In my pitch I devised three seperate ‘game types’ in which I could deliver the experience, and I decided on the most developed of those ideas as I figured it could deliver the best game experience for the narrative I’ve chosen.

Below is the first prototype game board – note the locations each marked in a different colour and the grid denoting the moving spaces. The yellow location at the bottom middle of the picture is the ‘Home Base’, where the team of survivors begins, and the top middle location marked in red known as the ‘Deadlands’ in where the zombie team begins. I don’t own grid paper so I spent roughly an hour sticky-taping six pieces of A4 paper together and ruling margins to create the movable spaces before denoting locations on the board which I’ll get into below.

The board, cards and story seen for prototype one

The idea of the game is a group of ‘survivors’ draws one Safe Zone card – seen as the yellow cards on the picture above – to be kept secret from the opposing team of ‘zombies’. This is the goal destination, and is any of the seven coloured rectangles on the top side of the board as seen in the image above. This was done so to give the ‘zombie’ team a better chance of catching the survivors. which they wouldn’t be able to do if the safe zone was on the survivors half. The black rectangle in the middle of the board is not an accessible location, and instead acts as a ‘wall’ players must navigate around to pass.

The other deck of cards, marked ‘supply drop’, are awarded to ‘survivors’ when they enter a building (that isn’t the safe zone) and may provide help against the ‘zombie’ team, such as a zombie bait card which a survivor plays on any zombie to force them to miss a turn.

The complete initial list of rules and story for prototype one is listed below.
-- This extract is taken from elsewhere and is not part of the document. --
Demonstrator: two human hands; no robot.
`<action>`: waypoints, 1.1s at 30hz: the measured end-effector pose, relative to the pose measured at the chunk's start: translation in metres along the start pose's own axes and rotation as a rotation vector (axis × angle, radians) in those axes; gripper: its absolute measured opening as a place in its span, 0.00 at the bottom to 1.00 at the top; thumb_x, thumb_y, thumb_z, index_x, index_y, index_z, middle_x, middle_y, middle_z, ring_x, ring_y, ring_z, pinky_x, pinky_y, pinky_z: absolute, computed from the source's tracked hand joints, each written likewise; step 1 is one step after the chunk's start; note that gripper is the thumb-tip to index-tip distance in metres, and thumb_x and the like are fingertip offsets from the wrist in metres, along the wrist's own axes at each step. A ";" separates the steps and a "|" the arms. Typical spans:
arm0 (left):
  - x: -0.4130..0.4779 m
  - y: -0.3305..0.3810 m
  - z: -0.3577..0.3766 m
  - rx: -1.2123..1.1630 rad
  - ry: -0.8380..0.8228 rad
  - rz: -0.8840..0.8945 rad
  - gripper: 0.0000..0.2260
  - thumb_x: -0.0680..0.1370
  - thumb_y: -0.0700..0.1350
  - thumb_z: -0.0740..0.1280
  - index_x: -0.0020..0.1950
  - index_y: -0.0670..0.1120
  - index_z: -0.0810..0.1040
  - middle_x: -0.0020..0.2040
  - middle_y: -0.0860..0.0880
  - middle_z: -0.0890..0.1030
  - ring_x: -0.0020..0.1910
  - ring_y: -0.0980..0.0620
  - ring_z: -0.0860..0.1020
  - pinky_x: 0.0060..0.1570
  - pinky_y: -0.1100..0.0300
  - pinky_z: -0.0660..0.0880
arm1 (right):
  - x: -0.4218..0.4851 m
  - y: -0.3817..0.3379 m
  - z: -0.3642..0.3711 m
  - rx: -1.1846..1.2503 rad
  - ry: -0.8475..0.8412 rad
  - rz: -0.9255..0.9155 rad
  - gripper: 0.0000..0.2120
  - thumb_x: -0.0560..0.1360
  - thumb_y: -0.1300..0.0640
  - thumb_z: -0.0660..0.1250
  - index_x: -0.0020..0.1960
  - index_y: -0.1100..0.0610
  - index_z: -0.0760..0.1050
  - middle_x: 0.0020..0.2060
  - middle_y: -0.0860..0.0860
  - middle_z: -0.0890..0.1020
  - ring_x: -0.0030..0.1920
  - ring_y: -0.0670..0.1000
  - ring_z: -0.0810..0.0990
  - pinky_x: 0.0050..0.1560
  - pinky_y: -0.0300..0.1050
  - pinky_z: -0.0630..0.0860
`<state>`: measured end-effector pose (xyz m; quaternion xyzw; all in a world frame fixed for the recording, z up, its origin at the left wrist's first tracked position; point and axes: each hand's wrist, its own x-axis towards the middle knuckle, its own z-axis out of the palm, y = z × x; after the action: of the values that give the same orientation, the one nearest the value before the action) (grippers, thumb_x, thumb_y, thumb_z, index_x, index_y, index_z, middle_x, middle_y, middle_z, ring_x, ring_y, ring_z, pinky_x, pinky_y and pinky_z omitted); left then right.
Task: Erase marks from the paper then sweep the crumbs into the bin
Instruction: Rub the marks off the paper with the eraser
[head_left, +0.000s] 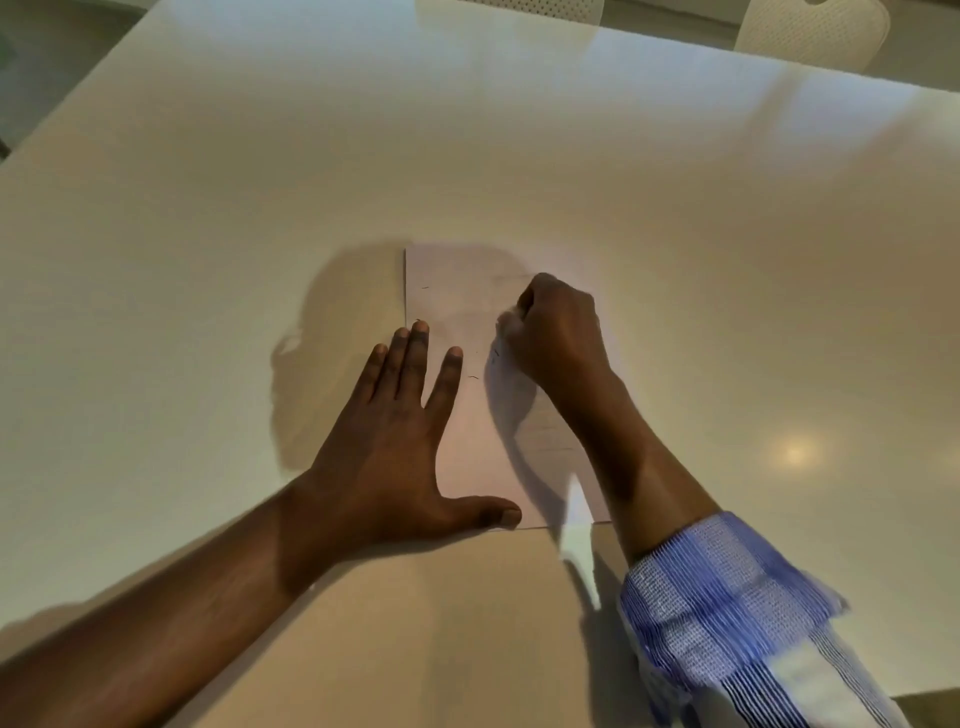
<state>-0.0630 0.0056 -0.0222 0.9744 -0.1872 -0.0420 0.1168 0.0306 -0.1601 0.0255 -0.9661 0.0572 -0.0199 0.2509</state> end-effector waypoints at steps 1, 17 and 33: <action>0.000 0.000 -0.001 0.004 0.000 0.000 0.65 0.57 0.89 0.43 0.80 0.49 0.27 0.79 0.40 0.26 0.79 0.43 0.28 0.81 0.44 0.38 | -0.003 0.000 -0.004 -0.007 -0.020 -0.010 0.09 0.80 0.56 0.67 0.55 0.60 0.77 0.50 0.57 0.83 0.48 0.55 0.83 0.44 0.44 0.79; 0.000 0.000 -0.001 0.020 -0.010 -0.001 0.66 0.57 0.89 0.43 0.80 0.48 0.28 0.79 0.40 0.26 0.79 0.42 0.29 0.81 0.45 0.38 | 0.002 0.014 -0.009 -0.018 0.026 0.029 0.08 0.79 0.56 0.67 0.53 0.61 0.78 0.48 0.57 0.83 0.45 0.54 0.82 0.42 0.44 0.76; 0.000 0.000 -0.001 0.013 0.008 0.001 0.65 0.58 0.89 0.44 0.80 0.49 0.28 0.79 0.41 0.27 0.80 0.43 0.30 0.80 0.46 0.37 | -0.010 0.012 -0.003 0.025 0.013 0.011 0.08 0.79 0.55 0.67 0.54 0.59 0.77 0.48 0.55 0.83 0.46 0.54 0.83 0.46 0.47 0.81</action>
<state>-0.0633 0.0060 -0.0208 0.9752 -0.1877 -0.0368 0.1112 0.0192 -0.1704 0.0218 -0.9624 0.0641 -0.0255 0.2626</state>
I have completed one playtest of the game with my family, in which we completed two rounds so I could play as both a ‘survivor’ and ‘zombie’. I recorded a list of notes for feedback which I can incorporate into the game in its next prototype. One thing I didn’t create yet was player tokens – so I initially grabbed three each of two different coloured ‘markers’ from the game Trouble to mark each team, before realising we’d all need different colours to identify each individual player and not just each individual team. Thus for the actual playthrough I got six different colour player tokens from the game Cluedo – to mark each individual player, and we made note of who was on what team as we went on. For a final prototype, I’d like to have some markers to indicate zombies and survivors and also individual players.

Below are some pictures of the playtest in action and yes, there was some beer involved on my part. It was good to get input from a number of different age groups with my parents in their forties, my girlfriend and I both 21, my brother a teenager and my sister 11. Developing a target audience hasn’t been something I’ve put too much thought into this far but gaining feedback from all of those above was helpful in that.

Something to note from my playtest was while during the first playthrough a couple of players questioned why each survivor should have the same ‘safe zone’, when the survivors essentially play as individuals (any survivor that makes it to the safe zone wins, any caught by zombies lose), on the second playthrough there was some positive feedback to how it added an element of strategy to the game as the survivors can work together to try all reach the safe zone, throwing the zombies off the scent of just which location the safe zone IS until one final all-in push, or a survivor can choose to play for themself, going balls-to-the-wall and showing no care as to whether their fellow survivors make it or not.

Also in the days following the playtest, I had my sister, girlfriend and step-dad all ask if we were playing again that night as they enjoyed the game. Flattery, I know, but the reception seemed to get better as days went on and they thought back on the game we had played. Its worth noting on the feedback list below, I was asked to remove the bottom point at the end of the second game as they like the strategy of survivors playing as individuals, as mentioned above. However I have kept all the feedback to this point to read over and take into consideration before further ideation of the game.

Feedback notes from the first playtest

Now, I’ve been calling my game ‘prototype one’ thus far as I don’t yet have a name set in concrete. I have been tossing around names with survival, survivors and zombies involved for obvious reasons. A name and player tokens are both big questions still left to be answered before my final delivery of the project.